Document toolboxDocument toolbox

(8.D.2.7) SbDOAV2

Overview

Compute angular 2D direction of arrival of audio sources arriving at the mic array

Discussion

This module computes angular 2D direction of arrival of audio sources arriving at the mic array

Input Pins:

Input Pin 1:   Multichannel frequency domain data. Usually output of a WOLA Analysis Module
                        Number of channels must match the number of microphones in the micGeometry argument

Input Pin 2:   Bit map to include/exclude any desired input bins from processing. This will usually be set to all ones
                          Block size must be equal to the block size, (number of complex values), of Pin 1

Output Pins:

    Output Pin 1:   Estimated angular direction of arrival for this WOLA block in degrees. This will be an integer between 0 and 360.

    Output Pin 2:    Confidence value for this angle estimate. This will be an integer. Larger values mean more confidence.

    Output Pin 3:    Array of 360 floats denoting a histogram of possible angles of arrival for this block. Output pin 1 will be the peak of this histogram.

Module Arguments:

    micGeometry:   Drop down menu to select mic geometry being used

    fftSize:    FFTSize used by WOLA Analysis block preceding the SbDOAV2 module

    Fs:    Sampling rate of time domain data entering WOLA Analysis block

    MicGeomSize:    Dimension in meters of selected mic geometry. This has a different meaning for each mic geometry.
        4_Mic_Square geometry MicGeomSize specifies side length of square.
        4_Mic_Linear geometry MicGeomSize specifies distance between mics.
        4_Mic_Trillium geometry MicGeomSize specifies radius of circle in which triangle is inscribed.
        4_Mics_of_6_7_Mic_Circle geometry MicGeomSize specifies radius of circle in which 4 mics are inscribed.
        Equilateral_Triangle geometry MicGeomSize specifies side length of triangle.
        2_Mic geometry MicGeomSize specifies distance between mics.
        7_Mic_Circle geometry MicGeomSize specifies radius of circle.
        6_Mic_Circle geometry MicGeomSize specifies radius of circle.
        Rectangular geometry MicGeomSize specifies side length of shorter side of 2x1 rectangle.

    LowerBin:    Frequency bin index of lowest WOLA bin entering SbDOAV2 input pin

    MultiSource: Allows reporting of multiple audio sources, and controls optimization level.
        MultiSource = 1 Report up to 5 audio sources per WOLA block. Angles are reported in the range 0-360 degrees.
        This setting is not optimized and has huge MIPS spikes. This is only suitable for native mode, not any embedded targets.
        MultiSource = 1 overrides any settings for OutputAngles and angles reported will always be in the range 0-360.
        MultiSource = 0 Report only 1 audio source. This setting is optimized for low MIPS and is suitable for embedded and
        native targets. The range of angles reported is controlled by the value of OuputAngles.
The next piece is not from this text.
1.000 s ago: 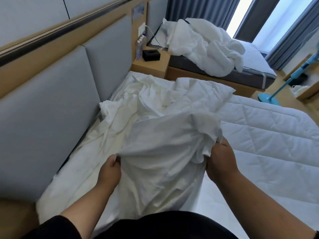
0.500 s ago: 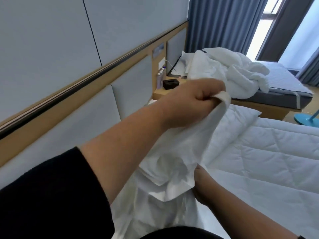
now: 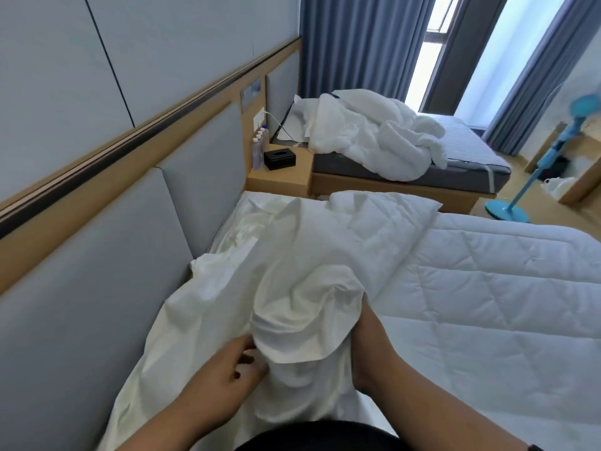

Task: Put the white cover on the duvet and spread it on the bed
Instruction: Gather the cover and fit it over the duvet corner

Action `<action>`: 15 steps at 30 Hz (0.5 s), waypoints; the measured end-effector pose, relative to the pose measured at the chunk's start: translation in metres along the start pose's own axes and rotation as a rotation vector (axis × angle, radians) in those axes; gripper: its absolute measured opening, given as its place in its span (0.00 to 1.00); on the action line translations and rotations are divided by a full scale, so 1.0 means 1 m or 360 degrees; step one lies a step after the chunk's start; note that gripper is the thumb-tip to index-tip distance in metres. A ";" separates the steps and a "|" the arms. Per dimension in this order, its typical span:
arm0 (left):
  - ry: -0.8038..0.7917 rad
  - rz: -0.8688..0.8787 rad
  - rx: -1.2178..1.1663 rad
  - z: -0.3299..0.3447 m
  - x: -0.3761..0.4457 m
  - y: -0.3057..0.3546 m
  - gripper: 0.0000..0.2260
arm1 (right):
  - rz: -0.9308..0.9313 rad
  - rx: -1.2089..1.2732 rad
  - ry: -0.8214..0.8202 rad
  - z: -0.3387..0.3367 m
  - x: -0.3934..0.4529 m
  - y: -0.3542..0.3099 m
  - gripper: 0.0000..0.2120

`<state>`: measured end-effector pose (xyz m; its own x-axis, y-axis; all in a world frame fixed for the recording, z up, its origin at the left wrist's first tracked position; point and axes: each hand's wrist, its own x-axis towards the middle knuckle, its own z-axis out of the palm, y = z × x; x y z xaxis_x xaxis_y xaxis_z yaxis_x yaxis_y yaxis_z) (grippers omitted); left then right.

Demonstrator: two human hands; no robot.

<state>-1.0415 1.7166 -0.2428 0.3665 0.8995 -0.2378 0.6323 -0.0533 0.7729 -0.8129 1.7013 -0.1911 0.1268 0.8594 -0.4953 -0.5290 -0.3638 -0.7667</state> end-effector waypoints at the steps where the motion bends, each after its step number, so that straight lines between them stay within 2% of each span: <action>1: -0.0077 -0.0031 -0.0093 0.008 0.007 0.000 0.17 | 0.0034 0.0041 -0.0037 0.002 0.002 -0.001 0.29; 3: -0.0018 -0.0095 -0.0424 0.023 0.027 0.014 0.28 | 0.0094 0.0075 -0.0108 0.006 0.004 -0.003 0.31; 4: 0.0010 -0.0160 -0.0523 0.031 0.038 0.022 0.29 | 0.0124 0.0101 -0.0141 0.005 0.006 -0.004 0.32; 6: -0.0043 -0.0118 -0.0691 0.045 0.048 0.040 0.20 | 0.0190 0.0123 -0.0153 0.006 0.010 -0.005 0.35; 7: -0.0103 -0.0107 -0.0989 0.051 0.049 0.052 0.14 | 0.0190 0.0109 -0.0162 0.005 0.011 -0.007 0.35; 8: -0.0067 -0.0141 -0.1170 0.058 0.054 0.056 0.09 | 0.0181 0.0075 -0.0168 0.003 0.011 -0.009 0.34; 9: 0.0008 -0.0181 -0.1203 0.065 0.059 0.058 0.06 | 0.0159 0.0035 -0.0161 0.002 0.010 -0.012 0.31; 10: 0.0112 -0.0236 -0.1129 0.063 0.060 0.064 0.07 | 0.0124 -0.0035 -0.0152 0.002 0.006 -0.017 0.28; 13: 0.0518 -0.0429 -0.1396 0.058 0.068 0.070 0.14 | -0.0315 -0.0565 0.0002 -0.013 0.000 -0.028 0.19; 15: 0.0665 -0.0319 -0.1359 0.044 0.060 0.061 0.19 | -0.0685 -0.0898 0.0245 -0.033 -0.004 -0.044 0.22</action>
<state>-0.9509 1.7483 -0.2363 -0.0700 0.9479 -0.3107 -0.1118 0.3020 0.9467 -0.7623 1.7021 -0.1695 0.3648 0.9231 -0.1220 0.1025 -0.1700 -0.9801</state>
    OutputAngles: Select range of angles reported 0-360 or 180-360
        OutputAngles = 0 Report angles in the range 0-360
        OutputAngles = 1 Report angles in the range 180-360. This setting uses slightly less MIPS since we are
        reporting a smaller range of angles. This setting is intended for applications where only an angle range of 180
        is needed, (e.g. a conference room soundbar mounted against a wall)

Inspector Tuning Variables:

    BlocksPerHistogram: Each WOLA block we get an angle estimate for each bin. These are accumulated over BlocksPerHistogram
    WOLA blocks into a histogram. Then the peak of the histogram is output as the angle estimate. Larger values of
    BlocksPerHistogram give more accuracy but slower response time. BlocksPerHistogram value does not affect MIPS.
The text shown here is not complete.